== Exercise details ==
Read through the records. Copy each line that has the word "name".

== Task material ==
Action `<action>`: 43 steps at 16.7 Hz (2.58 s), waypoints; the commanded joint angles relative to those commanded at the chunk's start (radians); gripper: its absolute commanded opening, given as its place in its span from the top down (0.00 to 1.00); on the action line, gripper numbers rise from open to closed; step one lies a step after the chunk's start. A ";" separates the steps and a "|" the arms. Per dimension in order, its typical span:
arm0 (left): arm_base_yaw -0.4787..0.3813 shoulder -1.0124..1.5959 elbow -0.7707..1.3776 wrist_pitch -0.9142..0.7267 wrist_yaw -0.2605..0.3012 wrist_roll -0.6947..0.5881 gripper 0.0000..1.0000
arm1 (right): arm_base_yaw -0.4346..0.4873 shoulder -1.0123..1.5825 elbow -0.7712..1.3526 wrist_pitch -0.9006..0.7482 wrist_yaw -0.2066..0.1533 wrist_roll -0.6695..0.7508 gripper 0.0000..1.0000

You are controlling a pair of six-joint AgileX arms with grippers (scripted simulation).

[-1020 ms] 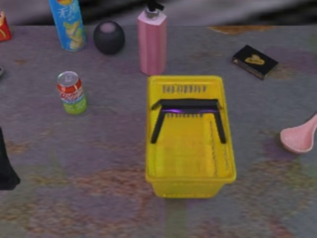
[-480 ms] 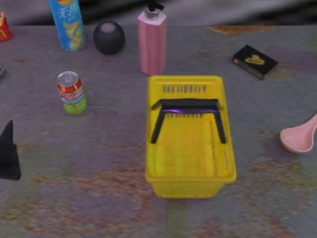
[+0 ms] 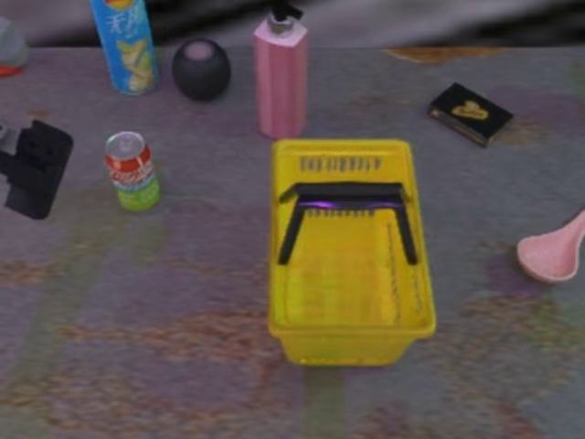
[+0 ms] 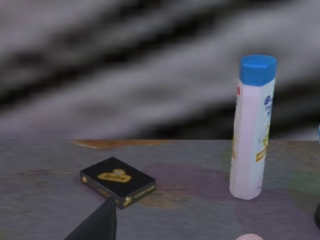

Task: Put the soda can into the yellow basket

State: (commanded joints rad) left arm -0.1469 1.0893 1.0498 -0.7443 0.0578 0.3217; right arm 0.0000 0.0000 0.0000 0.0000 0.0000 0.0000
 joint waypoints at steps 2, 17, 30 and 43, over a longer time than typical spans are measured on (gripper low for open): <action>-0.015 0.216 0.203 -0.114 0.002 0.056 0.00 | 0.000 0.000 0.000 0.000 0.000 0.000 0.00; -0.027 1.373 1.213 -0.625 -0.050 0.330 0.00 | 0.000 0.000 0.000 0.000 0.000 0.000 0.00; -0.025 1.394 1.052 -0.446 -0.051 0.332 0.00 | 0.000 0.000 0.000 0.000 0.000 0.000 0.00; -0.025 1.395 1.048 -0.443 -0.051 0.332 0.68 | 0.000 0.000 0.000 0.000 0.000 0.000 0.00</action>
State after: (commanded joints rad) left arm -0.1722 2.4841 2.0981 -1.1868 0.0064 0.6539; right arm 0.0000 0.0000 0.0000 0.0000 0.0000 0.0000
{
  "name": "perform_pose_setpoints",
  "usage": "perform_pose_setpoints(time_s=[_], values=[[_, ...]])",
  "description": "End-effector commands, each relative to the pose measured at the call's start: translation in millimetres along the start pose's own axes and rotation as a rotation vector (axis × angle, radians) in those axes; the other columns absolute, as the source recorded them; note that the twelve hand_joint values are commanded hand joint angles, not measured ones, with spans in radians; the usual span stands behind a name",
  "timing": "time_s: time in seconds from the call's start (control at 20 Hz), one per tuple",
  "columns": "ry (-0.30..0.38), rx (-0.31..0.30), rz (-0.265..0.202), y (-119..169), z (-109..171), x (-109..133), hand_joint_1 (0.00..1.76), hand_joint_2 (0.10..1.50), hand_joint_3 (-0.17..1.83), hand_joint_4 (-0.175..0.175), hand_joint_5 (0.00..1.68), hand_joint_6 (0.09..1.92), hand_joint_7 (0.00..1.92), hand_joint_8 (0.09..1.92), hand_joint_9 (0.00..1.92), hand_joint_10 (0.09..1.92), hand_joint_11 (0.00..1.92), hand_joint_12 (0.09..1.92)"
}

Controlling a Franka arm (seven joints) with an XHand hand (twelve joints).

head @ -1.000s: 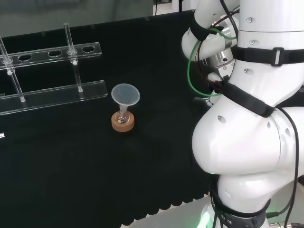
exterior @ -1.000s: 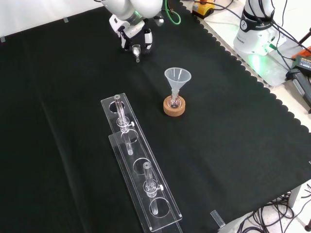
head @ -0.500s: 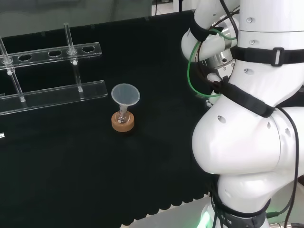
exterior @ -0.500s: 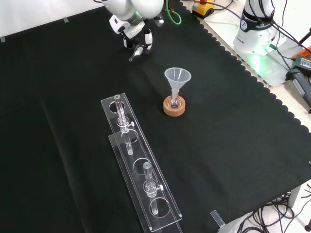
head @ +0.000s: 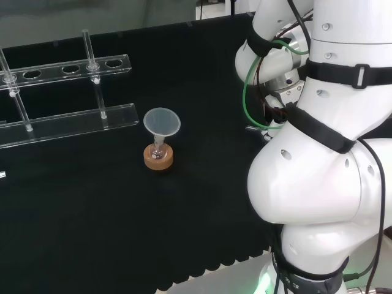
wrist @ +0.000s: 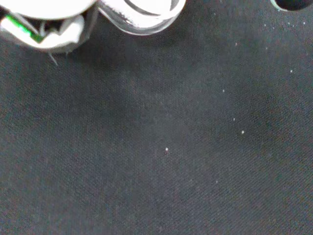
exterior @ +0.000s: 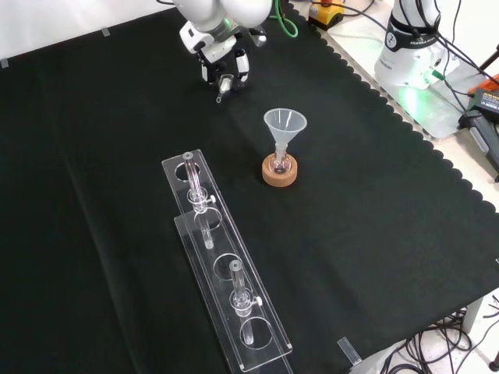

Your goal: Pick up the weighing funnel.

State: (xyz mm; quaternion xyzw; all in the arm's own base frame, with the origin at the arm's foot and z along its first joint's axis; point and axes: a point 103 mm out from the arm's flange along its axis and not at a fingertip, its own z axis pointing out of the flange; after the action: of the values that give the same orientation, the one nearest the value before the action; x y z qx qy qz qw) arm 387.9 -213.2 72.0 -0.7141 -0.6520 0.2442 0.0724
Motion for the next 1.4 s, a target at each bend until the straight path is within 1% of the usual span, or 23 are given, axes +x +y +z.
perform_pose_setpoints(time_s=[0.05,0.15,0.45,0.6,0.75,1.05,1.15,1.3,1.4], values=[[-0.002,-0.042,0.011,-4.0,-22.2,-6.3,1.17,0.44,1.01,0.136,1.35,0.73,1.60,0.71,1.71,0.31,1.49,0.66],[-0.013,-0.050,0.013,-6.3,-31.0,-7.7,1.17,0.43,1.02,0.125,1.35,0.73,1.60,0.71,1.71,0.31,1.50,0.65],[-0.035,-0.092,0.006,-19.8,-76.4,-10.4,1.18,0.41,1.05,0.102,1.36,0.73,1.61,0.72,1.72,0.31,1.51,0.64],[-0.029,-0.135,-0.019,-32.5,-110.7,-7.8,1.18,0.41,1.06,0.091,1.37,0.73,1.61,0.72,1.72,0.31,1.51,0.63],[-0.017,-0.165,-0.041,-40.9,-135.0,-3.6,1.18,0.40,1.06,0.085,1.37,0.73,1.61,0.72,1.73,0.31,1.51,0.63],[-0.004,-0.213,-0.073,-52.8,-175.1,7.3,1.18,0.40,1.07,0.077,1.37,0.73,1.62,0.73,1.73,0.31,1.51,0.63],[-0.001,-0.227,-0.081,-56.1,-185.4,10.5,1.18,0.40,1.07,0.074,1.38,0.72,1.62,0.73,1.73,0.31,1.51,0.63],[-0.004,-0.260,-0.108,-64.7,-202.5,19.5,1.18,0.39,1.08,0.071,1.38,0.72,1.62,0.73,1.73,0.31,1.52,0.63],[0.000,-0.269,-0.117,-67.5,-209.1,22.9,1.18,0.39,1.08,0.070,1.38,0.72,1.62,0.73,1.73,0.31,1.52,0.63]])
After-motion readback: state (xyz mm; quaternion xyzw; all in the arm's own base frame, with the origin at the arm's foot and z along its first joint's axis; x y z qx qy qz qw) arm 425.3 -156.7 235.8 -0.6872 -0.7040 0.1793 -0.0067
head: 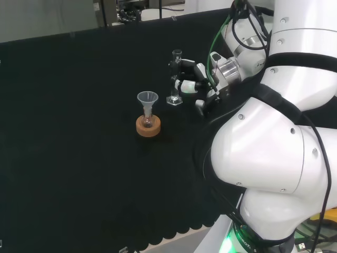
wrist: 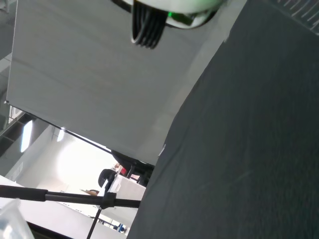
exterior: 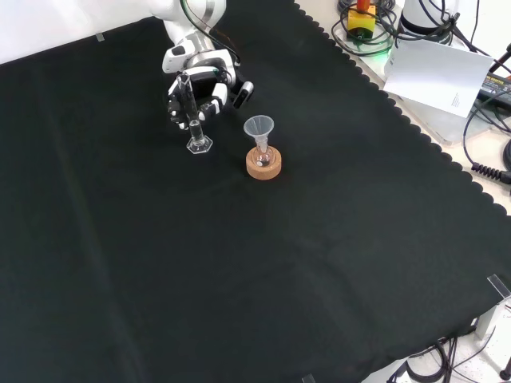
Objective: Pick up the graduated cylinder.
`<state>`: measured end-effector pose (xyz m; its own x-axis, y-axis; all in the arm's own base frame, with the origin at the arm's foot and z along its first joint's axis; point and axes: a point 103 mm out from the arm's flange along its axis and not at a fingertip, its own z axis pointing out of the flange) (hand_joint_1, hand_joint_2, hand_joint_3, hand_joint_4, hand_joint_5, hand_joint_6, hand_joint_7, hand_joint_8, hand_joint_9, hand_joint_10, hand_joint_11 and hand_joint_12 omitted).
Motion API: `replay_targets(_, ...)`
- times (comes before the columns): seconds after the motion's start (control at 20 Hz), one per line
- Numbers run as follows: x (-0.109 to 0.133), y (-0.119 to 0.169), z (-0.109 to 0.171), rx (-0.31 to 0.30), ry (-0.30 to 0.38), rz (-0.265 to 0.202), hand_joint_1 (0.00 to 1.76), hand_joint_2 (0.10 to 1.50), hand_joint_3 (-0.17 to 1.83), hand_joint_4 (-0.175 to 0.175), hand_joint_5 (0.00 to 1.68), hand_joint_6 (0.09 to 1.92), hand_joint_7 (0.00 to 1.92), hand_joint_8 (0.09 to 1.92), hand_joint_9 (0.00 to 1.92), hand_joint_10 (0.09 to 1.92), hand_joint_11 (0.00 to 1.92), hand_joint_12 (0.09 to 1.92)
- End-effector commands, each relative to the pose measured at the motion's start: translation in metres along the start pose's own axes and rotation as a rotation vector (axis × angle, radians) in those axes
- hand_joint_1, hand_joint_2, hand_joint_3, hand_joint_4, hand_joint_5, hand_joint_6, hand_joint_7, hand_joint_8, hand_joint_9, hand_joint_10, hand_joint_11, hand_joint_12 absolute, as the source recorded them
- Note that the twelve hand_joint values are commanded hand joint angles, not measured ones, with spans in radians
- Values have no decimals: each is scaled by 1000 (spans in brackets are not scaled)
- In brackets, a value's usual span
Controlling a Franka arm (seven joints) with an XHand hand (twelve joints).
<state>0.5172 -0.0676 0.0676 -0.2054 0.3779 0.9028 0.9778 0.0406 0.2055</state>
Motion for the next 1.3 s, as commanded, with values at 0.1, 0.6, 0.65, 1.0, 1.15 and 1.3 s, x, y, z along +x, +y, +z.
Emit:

== Answer area ==
  "name": "perform_pose_setpoints",
  "description": "End-effector commands, each relative to the pose measured at the call's start: translation in millimetres along the start pose's own axes and rotation as a rotation vector (axis × angle, radians) in those axes; the other columns absolute, as the source recorded them; note that the twelve hand_joint values are commanded hand joint angles, not measured ones, with spans in radians; the usual span stands behind a name",

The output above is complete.